» **Task requirements**: Go through the entries below and retype them exactly, omitting each picture.

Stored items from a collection
..........

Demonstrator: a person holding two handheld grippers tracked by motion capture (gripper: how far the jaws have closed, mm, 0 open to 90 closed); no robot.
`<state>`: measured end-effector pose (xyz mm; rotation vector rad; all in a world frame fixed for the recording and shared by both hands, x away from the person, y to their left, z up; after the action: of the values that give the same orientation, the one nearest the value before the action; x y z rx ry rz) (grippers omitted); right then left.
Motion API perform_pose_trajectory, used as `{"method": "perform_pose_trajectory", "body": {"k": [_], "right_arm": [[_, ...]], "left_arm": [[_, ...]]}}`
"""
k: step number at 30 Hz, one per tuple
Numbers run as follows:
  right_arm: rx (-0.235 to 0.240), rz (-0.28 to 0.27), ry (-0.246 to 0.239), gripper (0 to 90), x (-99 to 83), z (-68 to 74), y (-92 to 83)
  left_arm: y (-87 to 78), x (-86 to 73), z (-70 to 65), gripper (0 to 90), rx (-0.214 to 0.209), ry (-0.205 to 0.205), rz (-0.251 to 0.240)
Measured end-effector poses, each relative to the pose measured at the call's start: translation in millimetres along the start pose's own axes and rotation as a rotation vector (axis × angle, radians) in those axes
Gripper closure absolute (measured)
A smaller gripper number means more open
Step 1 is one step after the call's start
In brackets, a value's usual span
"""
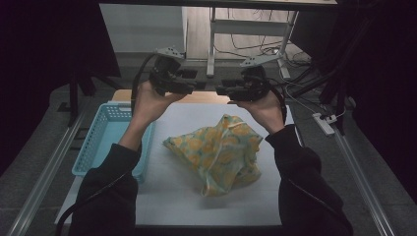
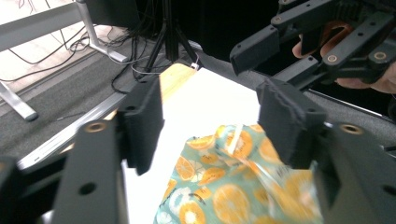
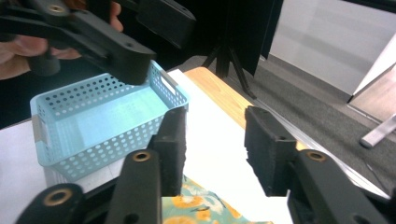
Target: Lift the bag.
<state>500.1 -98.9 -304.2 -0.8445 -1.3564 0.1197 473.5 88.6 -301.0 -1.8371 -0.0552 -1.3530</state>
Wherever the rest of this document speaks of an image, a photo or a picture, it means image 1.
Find white power strip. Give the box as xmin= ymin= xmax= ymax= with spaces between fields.
xmin=312 ymin=112 xmax=338 ymax=136

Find person's left hand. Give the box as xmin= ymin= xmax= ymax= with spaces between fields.
xmin=132 ymin=80 xmax=187 ymax=128

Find black floor cables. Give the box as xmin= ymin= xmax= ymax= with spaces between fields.
xmin=214 ymin=9 xmax=311 ymax=61

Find aluminium rail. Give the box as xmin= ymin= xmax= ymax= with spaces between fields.
xmin=332 ymin=129 xmax=397 ymax=236
xmin=6 ymin=111 xmax=87 ymax=236

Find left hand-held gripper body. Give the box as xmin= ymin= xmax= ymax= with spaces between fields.
xmin=149 ymin=46 xmax=185 ymax=97

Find white cable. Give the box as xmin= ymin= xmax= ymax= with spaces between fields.
xmin=278 ymin=62 xmax=347 ymax=120

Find white table mat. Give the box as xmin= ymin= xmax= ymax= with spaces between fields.
xmin=53 ymin=101 xmax=328 ymax=227

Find person's right hand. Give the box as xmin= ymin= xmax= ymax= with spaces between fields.
xmin=227 ymin=90 xmax=287 ymax=136

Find white-framed desk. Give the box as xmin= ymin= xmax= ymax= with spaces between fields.
xmin=97 ymin=0 xmax=338 ymax=80

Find hand-held gripper black cable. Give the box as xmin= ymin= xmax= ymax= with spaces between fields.
xmin=268 ymin=83 xmax=354 ymax=236
xmin=54 ymin=53 xmax=157 ymax=236

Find left hand-held gripper black cable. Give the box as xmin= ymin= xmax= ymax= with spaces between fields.
xmin=54 ymin=53 xmax=157 ymax=236

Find orange-print green fabric bag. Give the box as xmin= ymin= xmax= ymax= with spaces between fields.
xmin=162 ymin=113 xmax=265 ymax=198

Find white cabinet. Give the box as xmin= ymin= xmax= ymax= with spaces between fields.
xmin=98 ymin=3 xmax=189 ymax=55

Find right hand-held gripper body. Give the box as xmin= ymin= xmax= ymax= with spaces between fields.
xmin=235 ymin=53 xmax=283 ymax=102

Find light blue plastic basket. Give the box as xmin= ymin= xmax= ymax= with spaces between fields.
xmin=72 ymin=101 xmax=155 ymax=185

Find right hand-held gripper black cable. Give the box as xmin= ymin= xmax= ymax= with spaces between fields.
xmin=268 ymin=83 xmax=354 ymax=236

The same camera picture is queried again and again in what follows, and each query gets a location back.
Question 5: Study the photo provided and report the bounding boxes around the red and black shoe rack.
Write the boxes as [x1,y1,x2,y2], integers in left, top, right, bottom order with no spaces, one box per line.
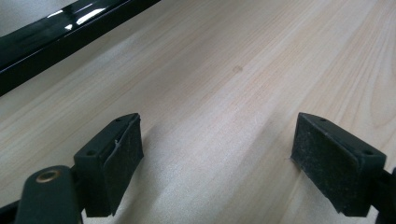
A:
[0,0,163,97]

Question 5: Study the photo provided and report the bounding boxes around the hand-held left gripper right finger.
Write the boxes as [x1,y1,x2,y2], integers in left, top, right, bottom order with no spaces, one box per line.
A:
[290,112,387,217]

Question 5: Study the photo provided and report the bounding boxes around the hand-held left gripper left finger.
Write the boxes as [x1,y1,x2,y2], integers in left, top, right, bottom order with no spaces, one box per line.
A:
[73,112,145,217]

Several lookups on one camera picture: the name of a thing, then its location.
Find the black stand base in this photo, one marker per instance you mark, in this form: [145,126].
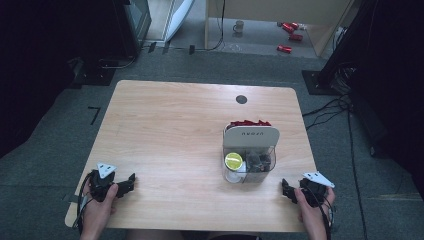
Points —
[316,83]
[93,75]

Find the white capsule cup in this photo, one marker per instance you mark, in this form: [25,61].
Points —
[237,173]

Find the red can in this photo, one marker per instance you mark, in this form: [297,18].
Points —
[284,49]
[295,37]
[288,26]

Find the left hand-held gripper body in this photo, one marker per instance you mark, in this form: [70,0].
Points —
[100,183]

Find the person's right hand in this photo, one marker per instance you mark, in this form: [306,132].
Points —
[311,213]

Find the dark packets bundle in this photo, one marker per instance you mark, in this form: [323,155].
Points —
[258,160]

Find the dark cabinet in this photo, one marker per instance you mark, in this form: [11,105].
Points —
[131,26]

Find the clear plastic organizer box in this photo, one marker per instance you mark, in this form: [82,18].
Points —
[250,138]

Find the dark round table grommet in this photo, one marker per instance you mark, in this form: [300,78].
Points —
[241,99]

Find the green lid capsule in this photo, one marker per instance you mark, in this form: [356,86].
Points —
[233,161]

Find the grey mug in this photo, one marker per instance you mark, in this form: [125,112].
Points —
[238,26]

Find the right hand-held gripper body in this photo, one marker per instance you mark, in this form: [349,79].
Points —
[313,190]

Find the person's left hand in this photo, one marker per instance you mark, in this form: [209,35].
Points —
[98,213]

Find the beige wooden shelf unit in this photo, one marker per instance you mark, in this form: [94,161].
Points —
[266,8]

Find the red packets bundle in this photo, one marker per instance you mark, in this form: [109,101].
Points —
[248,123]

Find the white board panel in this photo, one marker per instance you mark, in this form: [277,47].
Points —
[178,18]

..........

» **Output for this task**:
Demonstrator: a person holding two handheld grippers tracked by motion capture (gripper: how far the jaws have closed, mm, 0 open to 90 closed); no robot.
`<state>`: measured end-effector pose (xyz mm; rotation vector rad; all in a world frame fixed for the recording and shared by both hands, x away from the person, y to their left, z up; after the action: of the values that give the same orientation, the one nearest the value before the action; x y z rx ry rz) (grippers omitted); right then left.
Motion API perform_pose_trajectory, used as `{"method": "perform_pose_trajectory", "body": {"k": [_], "right_arm": [[_, ...]], "left_arm": [[_, ...]]}}`
"""
k: step number at 30 Hz, one per tuple
Numbers run as follows:
  right_arm: rx (-0.235 to 0.240), rz (-0.28 to 0.27), ry (-0.246 to 0.239), gripper (0 to 90), x (-99 to 83), z (-68 to 74), y (-92 to 83)
  left_arm: y (-87 to 78), x (-86 to 73), z (-70 to 65), gripper (0 to 90), rx (-0.214 to 0.209), ry (-0.205 to 0.205), rz (-0.251 to 0.240)
Measured end-effector poses, each relative to the pose measured at the call's start: translation in millimetres along the start pose's own axes and rotation as a rotation vector (axis × angle, radians) in those axes
Gripper closure absolute (measured)
A smaller gripper number means more open
Step 1 is one step after the call's start
In brackets, a value's usual span
"""
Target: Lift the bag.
<state>500.1 -98.9 -304.2 -0.8445 -1.3564 0.1197 473.5 88.6 -301.0 -1.8371 -0.0552 -1.3530</state>
Wherever the rest of this document speaks of an image, a photo or a picture, it means image 1.
Find white power strip. Give the box as xmin= ymin= xmax= ymax= with spaces between fields.
xmin=312 ymin=112 xmax=338 ymax=136

Find person's left hand. Give the box as xmin= ymin= xmax= ymax= with spaces between fields.
xmin=132 ymin=80 xmax=187 ymax=128

Find black floor cables. Give the box as xmin= ymin= xmax= ymax= with spaces between fields.
xmin=214 ymin=9 xmax=311 ymax=61

Find aluminium rail. Give the box as xmin= ymin= xmax= ymax= with spaces between fields.
xmin=332 ymin=129 xmax=397 ymax=236
xmin=6 ymin=111 xmax=87 ymax=236

Find left hand-held gripper body. Give the box as xmin= ymin= xmax= ymax= with spaces between fields.
xmin=149 ymin=46 xmax=185 ymax=97

Find white cable. Give the box as xmin= ymin= xmax= ymax= with spaces between fields.
xmin=278 ymin=62 xmax=347 ymax=120

Find white table mat. Give the box as xmin= ymin= xmax= ymax= with spaces between fields.
xmin=53 ymin=101 xmax=328 ymax=227

Find person's right hand. Give the box as xmin= ymin= xmax= ymax= with spaces between fields.
xmin=227 ymin=90 xmax=287 ymax=136

Find white-framed desk. Give the box as xmin= ymin= xmax= ymax= with spaces between fields.
xmin=97 ymin=0 xmax=338 ymax=80

Find hand-held gripper black cable. Give the box as xmin= ymin= xmax= ymax= with spaces between fields.
xmin=268 ymin=83 xmax=354 ymax=236
xmin=54 ymin=53 xmax=157 ymax=236

Find left hand-held gripper black cable. Give the box as xmin= ymin= xmax= ymax= with spaces between fields.
xmin=54 ymin=53 xmax=157 ymax=236

Find orange-print green fabric bag. Give the box as xmin= ymin= xmax= ymax= with spaces between fields.
xmin=162 ymin=113 xmax=265 ymax=198

Find white cabinet. Give the box as xmin= ymin= xmax= ymax= with spaces between fields.
xmin=98 ymin=3 xmax=189 ymax=55

Find right hand-held gripper body. Give the box as xmin= ymin= xmax= ymax= with spaces between fields.
xmin=235 ymin=53 xmax=283 ymax=102

Find light blue plastic basket. Give the box as xmin= ymin= xmax= ymax= with spaces between fields.
xmin=72 ymin=101 xmax=155 ymax=185

Find right hand-held gripper black cable. Give the box as xmin= ymin= xmax= ymax= with spaces between fields.
xmin=268 ymin=83 xmax=354 ymax=236

The same camera picture is queried again and again in what follows, and each query gets a location back.
Question 5: Study the photo provided and report the bounding boxes around the red and black shoe rack.
Write the boxes as [x1,y1,x2,y2], integers in left, top, right, bottom order with no spaces, one box per line.
A:
[0,0,163,97]

Question 5: Study the photo provided and report the bounding boxes around the hand-held left gripper right finger.
Write the boxes as [x1,y1,x2,y2], integers in left, top, right, bottom order with no spaces, one box per line.
A:
[290,112,387,217]

Question 5: Study the photo provided and report the bounding boxes around the hand-held left gripper left finger.
Write the boxes as [x1,y1,x2,y2], integers in left, top, right, bottom order with no spaces, one box per line.
A:
[73,112,145,217]

Several lookups on one camera picture: the name of a thing, then its location.
Find the black stand base in this photo, one marker per instance you mark, in this form: [145,126].
Points —
[316,83]
[93,75]

Find the white capsule cup in this photo, one marker per instance you mark, in this form: [25,61].
Points —
[237,173]

Find the red can in this photo, one marker per instance you mark, in this form: [297,18].
Points —
[284,49]
[295,37]
[288,26]

Find the left hand-held gripper body in this photo, one marker per instance you mark, in this form: [70,0].
Points —
[100,183]

Find the person's right hand in this photo, one marker per instance you mark, in this form: [306,132].
Points —
[311,213]

Find the dark packets bundle in this photo, one marker per instance you mark, in this form: [323,155].
Points —
[258,160]

Find the dark cabinet in this photo, one marker per instance you mark, in this form: [11,105].
Points —
[131,26]

Find the clear plastic organizer box in this photo, one marker per instance you mark, in this form: [82,18].
Points —
[250,138]

Find the dark round table grommet in this photo, one marker per instance you mark, in this form: [300,78].
Points —
[241,99]

Find the green lid capsule in this photo, one marker per instance you mark, in this form: [356,86].
Points —
[233,161]

Find the grey mug in this photo, one marker per instance you mark, in this form: [125,112].
Points —
[238,26]

Find the right hand-held gripper body in this photo, one marker per instance you mark, in this form: [349,79].
Points —
[313,190]

Find the person's left hand in this photo, one marker per instance you mark, in this form: [209,35].
Points —
[98,213]

Find the beige wooden shelf unit in this photo, one marker per instance you mark, in this form: [94,161].
Points —
[266,8]

Find the red packets bundle in this photo, one marker per instance you mark, in this form: [109,101].
Points —
[248,123]

Find the white board panel in this photo, one marker per instance you mark, in this form: [277,47].
Points —
[178,18]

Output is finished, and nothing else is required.